Buses from our Parliamentary correspondent

• The new company, London Country Bus Services Ltd., expected to show a cash deficit of some £ 1m in 1970, its first year of operation.

Mr. Bob Brown, Parliamentary Secretary to the Ministry of Transport, gave this estimate in the Commons last week and added that the recent fares increases approved for these services would bring in an extra £400,000 a year. This increase would go quite some way towards making the country services viable when they were transferred from the London Transport Board to the National Bus Company; it would be insufficient to do so on its own.

Earlier Mr. Michael Heseltine, Tory spokesman on transport, had said that it would have been reasonable to let the NBC, which had surpluses well able to meet a deficit on the country buses, continue the subsidies.

"I hope that all those paying extra fares on country buses will know that that is what it is all about—a small measure of central relief to disguise the fact that once again the Government, faced with reality, have put up fares to meet increasing costs," said Mr. Heseltine.

This discussion emerged during a debate on the London Transport Amending Bill, which writes off the remaining £26m capital debt of LTB before its duties are taken over by the GLC.

The practical effect of this further write-off would be to relieve both the new Executive and the NBC—which takes over country buses and Green Line coaches—of a burden of annual interest payments, explained Mr. Fred Malley, the Minister of Transport. These would have amounted to about £1.25m a year, almost all applying to the London Transport Executive.

The negotiations with the GLC had been protracted and not particularly easy, said the Minister, and with some reluctance the Government had agreed that there should be an increase in the capital write-off from 90 to 100 per cent and a limited fares increase.

It had been suggested that this final agreement represented in some way a victory for the GLC over the Government, said Mr. Mulley, but he did not really think this argument stood up. The Government had honoured the terms of the viability agreement with the GLC by the only means properly available.

Mr. Heseltine said it seemed incredible that only five years ago London Transport was a viable undertaking, not only paying interest on the nation's investments in it, but yielding a surplus every year as well. In 1962 the net revenue before interest charges was £81-m; in 1963 it was £7.8m; in 1964 £7.3m. Even when the full amount for interest charges was allowed, in 1963 there was an overall surplus of £2.1m, and in 1964 of £1.3m.
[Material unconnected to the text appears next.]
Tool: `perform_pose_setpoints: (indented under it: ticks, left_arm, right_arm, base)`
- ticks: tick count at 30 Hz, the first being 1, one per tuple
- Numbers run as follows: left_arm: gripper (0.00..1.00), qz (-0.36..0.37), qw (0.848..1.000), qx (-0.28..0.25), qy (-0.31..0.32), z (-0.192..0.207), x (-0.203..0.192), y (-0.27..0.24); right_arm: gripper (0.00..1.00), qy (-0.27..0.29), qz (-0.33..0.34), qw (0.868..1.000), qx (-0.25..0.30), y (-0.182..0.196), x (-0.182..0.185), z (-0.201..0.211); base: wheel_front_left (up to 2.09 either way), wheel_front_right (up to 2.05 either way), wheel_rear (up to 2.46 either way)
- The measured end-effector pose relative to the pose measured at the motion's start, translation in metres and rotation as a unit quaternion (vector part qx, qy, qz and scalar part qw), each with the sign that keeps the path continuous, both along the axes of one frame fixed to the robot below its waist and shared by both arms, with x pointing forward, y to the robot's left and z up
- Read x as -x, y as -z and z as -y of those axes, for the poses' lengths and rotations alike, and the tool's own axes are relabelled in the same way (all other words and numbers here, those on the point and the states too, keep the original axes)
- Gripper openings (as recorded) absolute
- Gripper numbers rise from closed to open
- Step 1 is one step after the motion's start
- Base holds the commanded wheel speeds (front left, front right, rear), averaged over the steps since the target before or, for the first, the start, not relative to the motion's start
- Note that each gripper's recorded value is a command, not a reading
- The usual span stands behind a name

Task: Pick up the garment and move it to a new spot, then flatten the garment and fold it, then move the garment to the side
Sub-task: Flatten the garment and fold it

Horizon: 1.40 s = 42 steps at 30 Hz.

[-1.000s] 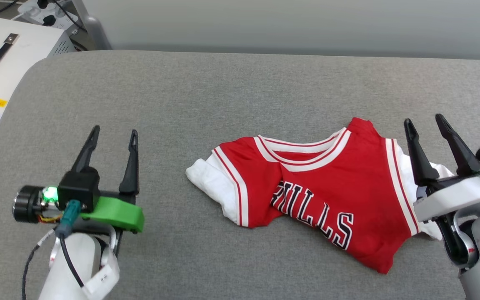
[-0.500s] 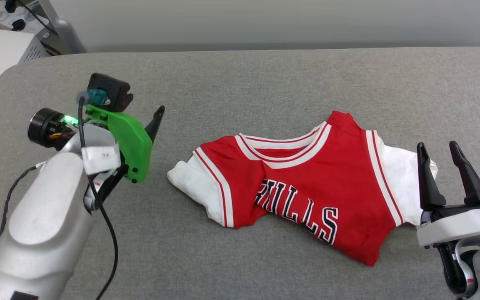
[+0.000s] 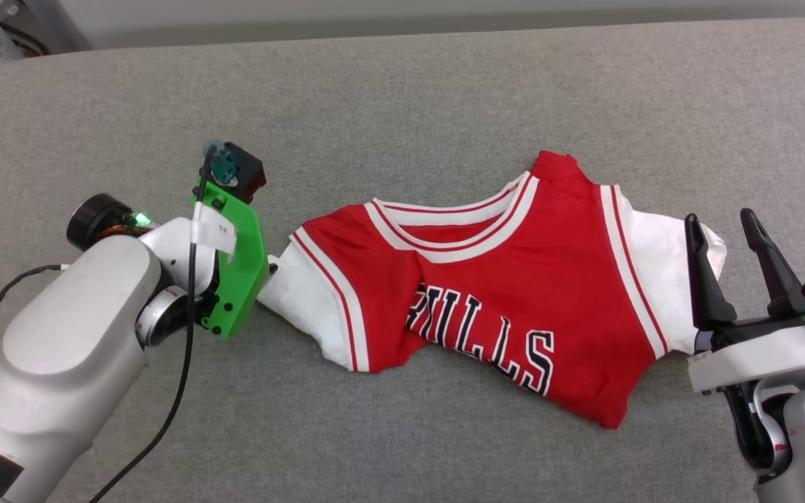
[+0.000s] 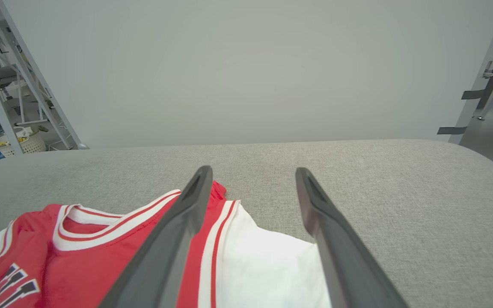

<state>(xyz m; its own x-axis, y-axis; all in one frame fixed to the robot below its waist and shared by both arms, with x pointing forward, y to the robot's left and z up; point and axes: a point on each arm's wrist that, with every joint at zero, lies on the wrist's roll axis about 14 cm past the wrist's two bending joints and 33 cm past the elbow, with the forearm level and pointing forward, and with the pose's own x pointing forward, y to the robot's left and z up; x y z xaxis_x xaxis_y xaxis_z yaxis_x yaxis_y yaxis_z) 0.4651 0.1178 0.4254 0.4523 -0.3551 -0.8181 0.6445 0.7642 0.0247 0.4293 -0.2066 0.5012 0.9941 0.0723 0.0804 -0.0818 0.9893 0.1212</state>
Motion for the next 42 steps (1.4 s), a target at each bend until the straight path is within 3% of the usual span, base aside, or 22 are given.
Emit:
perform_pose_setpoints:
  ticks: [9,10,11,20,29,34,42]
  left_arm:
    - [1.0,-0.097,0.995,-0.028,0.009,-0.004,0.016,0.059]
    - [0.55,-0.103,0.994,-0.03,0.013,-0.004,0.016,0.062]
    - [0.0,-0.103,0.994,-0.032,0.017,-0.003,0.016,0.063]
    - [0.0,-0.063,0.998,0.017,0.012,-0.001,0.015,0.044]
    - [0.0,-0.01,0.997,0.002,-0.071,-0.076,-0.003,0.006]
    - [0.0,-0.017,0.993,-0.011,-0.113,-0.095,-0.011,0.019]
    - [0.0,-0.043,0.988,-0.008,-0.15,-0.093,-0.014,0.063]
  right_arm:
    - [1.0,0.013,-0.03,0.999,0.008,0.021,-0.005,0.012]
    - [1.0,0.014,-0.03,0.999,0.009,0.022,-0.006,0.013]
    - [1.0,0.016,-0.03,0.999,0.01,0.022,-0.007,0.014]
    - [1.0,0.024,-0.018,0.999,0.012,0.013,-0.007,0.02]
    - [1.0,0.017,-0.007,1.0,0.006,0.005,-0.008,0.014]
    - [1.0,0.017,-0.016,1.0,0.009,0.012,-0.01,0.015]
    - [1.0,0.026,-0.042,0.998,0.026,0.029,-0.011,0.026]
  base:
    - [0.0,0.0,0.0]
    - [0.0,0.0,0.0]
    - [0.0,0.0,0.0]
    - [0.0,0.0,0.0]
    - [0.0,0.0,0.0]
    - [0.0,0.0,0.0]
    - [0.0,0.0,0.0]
Mr. Leslie Huckfield (Labour, Nuneaton) said that when people tried to make a profit on an organization like London Transport they could only do it by putting up fares and cutting out loss-making services. This was anything but a public transport service; it was anything but the kind of service for the people of London that the Bill envisaged.

He would eminently prefer the way in which the Bill tackled the problem, and the kind of researches being done in the London School of Economics to ascertain whether London Transport services could be provided completely free, to the kind of strict profit and loss approach heard from the Conservatives.

Mr. John Page (Tory, Harrow West) suggested that many routes in the Greater London area, particularly in the outer areas, should be handed over to private enterprise.

London Transport should run the main artery services, and private operators have the opportunity of providing the feeder services to the main routes. This, he said, would make a very appreciable reduction in the capital expenditure on the bus services.